Should there be a literal right to quiet enjoyment?
by Daniel Fink, MD, Chair, The Quiet Coalition
Photo credit: Marianna
I was reminded of the English common law right to quiet enjoyment when I recently exchanged emails with a friend, asking her to read a manuscript I was working on. She replied that the timing was good because she was sitting on her lovely quiet patio on a late summer afternoon, celebrating the return of her home.
She was referring to a recent court case that led to the closure of pickleball courts in a public park right next to her home. She had not been able to use her patio for a few years due to the repetitive impulse noise pickleball play makes, as well as the noise made by those playing and watching the games. Now, she can once again enjoy her patio.

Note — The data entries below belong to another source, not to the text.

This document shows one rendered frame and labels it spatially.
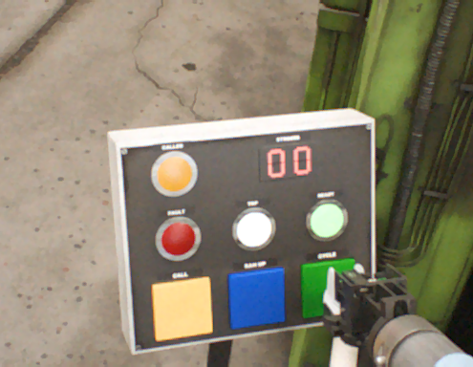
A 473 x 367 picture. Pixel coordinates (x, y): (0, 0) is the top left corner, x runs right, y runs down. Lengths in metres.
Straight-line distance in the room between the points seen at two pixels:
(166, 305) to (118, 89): 1.98
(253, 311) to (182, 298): 0.10
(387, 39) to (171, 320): 0.50
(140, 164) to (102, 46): 2.18
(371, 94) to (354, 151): 0.20
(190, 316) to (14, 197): 1.61
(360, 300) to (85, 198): 1.75
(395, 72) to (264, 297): 0.39
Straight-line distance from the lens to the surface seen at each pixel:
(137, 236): 1.17
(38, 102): 3.07
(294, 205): 1.21
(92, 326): 2.45
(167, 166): 1.15
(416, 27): 1.34
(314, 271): 1.24
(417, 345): 0.98
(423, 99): 1.38
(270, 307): 1.24
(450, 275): 1.67
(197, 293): 1.20
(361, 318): 1.10
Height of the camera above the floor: 1.96
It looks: 44 degrees down
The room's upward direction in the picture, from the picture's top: 8 degrees clockwise
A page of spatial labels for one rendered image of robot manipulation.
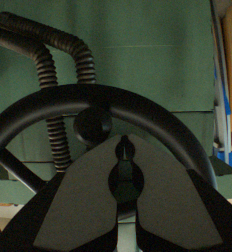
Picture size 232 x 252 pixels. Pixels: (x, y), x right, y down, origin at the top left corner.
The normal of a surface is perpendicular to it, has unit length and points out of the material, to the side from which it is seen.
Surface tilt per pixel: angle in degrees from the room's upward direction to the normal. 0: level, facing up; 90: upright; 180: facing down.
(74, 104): 69
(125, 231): 90
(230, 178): 90
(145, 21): 90
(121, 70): 90
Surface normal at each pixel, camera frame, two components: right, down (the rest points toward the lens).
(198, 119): -0.04, 0.15
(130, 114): -0.17, 0.47
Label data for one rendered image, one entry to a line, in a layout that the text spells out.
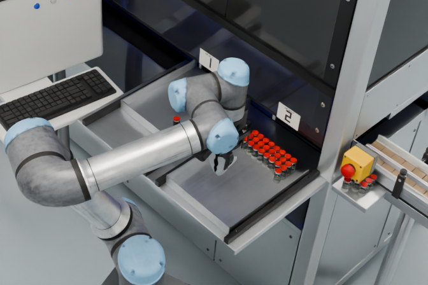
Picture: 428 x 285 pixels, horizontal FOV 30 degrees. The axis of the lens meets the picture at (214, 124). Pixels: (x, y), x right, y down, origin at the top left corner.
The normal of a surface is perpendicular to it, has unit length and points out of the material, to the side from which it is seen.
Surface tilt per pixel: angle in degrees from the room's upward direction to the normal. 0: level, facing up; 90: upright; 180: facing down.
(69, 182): 41
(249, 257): 90
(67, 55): 90
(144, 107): 0
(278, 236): 90
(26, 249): 0
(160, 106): 0
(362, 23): 90
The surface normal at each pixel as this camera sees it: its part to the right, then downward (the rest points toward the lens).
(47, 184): -0.11, 0.01
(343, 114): -0.70, 0.44
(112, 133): 0.07, -0.73
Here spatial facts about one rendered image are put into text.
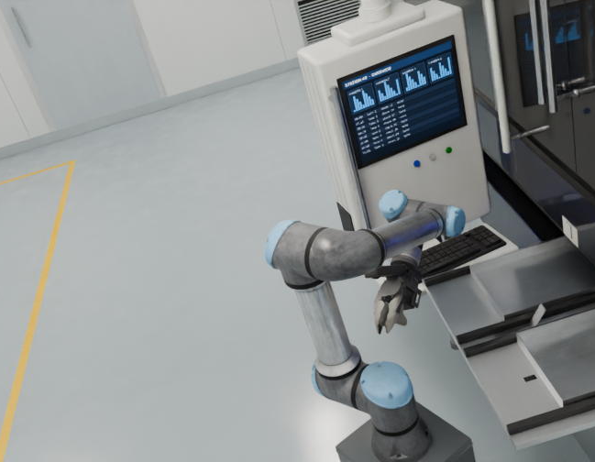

I began to wonder if the English common law right to quiet enjoyment, which means that a landlord cannot interfere with his tenant’s right not to be disturbed on the leased property, could be extended by legislation or by case law to a literal right to quiet enjoyment? After all, noise isn’t just a nuisance any more. Noise is unwanted and/or harmful sound. It’s a health hazard, causing non-auditory health effects such as hypertension, obesity, diabetes, heart disease, stroke and increased mortality. Pickleball noise has recently also been shown to have adverse self-reported health effects.
Pickleball is a great game, a rapidly growing sport in the United States and now in Europe. It deals with two great health problems, social isolation and lack of exercise. But just as smokers can’t force their unwanted secondhand smoke on others, pickleball players shouldn’t be allowed to force their unwanted noise on those living near the courts.
The more I think about it, I think it is time to make the English common law right to quiet enjoyment a literal right to quiet in one’s home. A quieter world will be a better and healthier world for all.